今回の耐震改修で一番気にかけていたのは、通し柱の根継ぎです。土台と梁の間に入る菅柱(すがばしら)は傷みがひどければ取り替えてしまいますが、出隅にある通し柱はどんな傷んでいても取り替えることは困難です。
傷んでいる根元部分を新しいものにする「根継ぎ」という方法を取ります。根継ぎの方法は昔からある「金輪継ぎ」という接手が好ましいとされています。

既存サッシの上の部分から水が入っていたのでしょう、1.5mぐらいの高さまで朽ちていました。
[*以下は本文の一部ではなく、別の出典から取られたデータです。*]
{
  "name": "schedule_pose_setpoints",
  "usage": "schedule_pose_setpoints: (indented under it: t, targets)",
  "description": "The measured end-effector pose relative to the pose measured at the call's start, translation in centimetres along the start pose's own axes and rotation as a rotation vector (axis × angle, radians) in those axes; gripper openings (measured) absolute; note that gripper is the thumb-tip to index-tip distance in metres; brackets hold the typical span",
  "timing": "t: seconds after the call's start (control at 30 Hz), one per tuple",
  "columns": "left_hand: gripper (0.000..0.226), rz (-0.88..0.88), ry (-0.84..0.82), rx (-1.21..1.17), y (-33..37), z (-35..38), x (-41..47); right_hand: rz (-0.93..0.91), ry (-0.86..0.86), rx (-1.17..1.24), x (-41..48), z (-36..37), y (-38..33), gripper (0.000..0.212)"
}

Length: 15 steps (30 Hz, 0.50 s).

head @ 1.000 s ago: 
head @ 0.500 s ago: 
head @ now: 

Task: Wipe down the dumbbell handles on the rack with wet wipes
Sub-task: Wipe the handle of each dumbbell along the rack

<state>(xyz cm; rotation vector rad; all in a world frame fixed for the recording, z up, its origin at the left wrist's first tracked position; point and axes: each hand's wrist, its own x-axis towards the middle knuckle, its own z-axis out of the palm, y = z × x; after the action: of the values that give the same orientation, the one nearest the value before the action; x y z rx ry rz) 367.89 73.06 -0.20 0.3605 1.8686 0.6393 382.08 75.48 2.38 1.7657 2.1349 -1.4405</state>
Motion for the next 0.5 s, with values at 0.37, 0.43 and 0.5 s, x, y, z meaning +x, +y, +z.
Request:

設計図では1mのところから根継ぎとしていましたが、1.7mのところに現場変更です。

実寸100角の通し柱に根継ぎをするのですが、通し柱の位置は耐力壁の端部でもあるので、地震時の応力が大きくかかってきます。フェイルセーフとして添え柱をいれています。

隣の柱にも添え柱府がありますが、これは、その上部の既存梁せいが計算すると不足していたので下に新規に梁を入れその力を受けるためのものです。

別の箇所の通し柱と添え柱、継目に合計6本のビス頭が見えていますが、これはパネリードという高耐力のビスです。火打-梁の緊結ボルト同等の評価が出ている三角打ちを応用し、中央の込栓(写真では見えにくいですが)を境に上下2段入れています。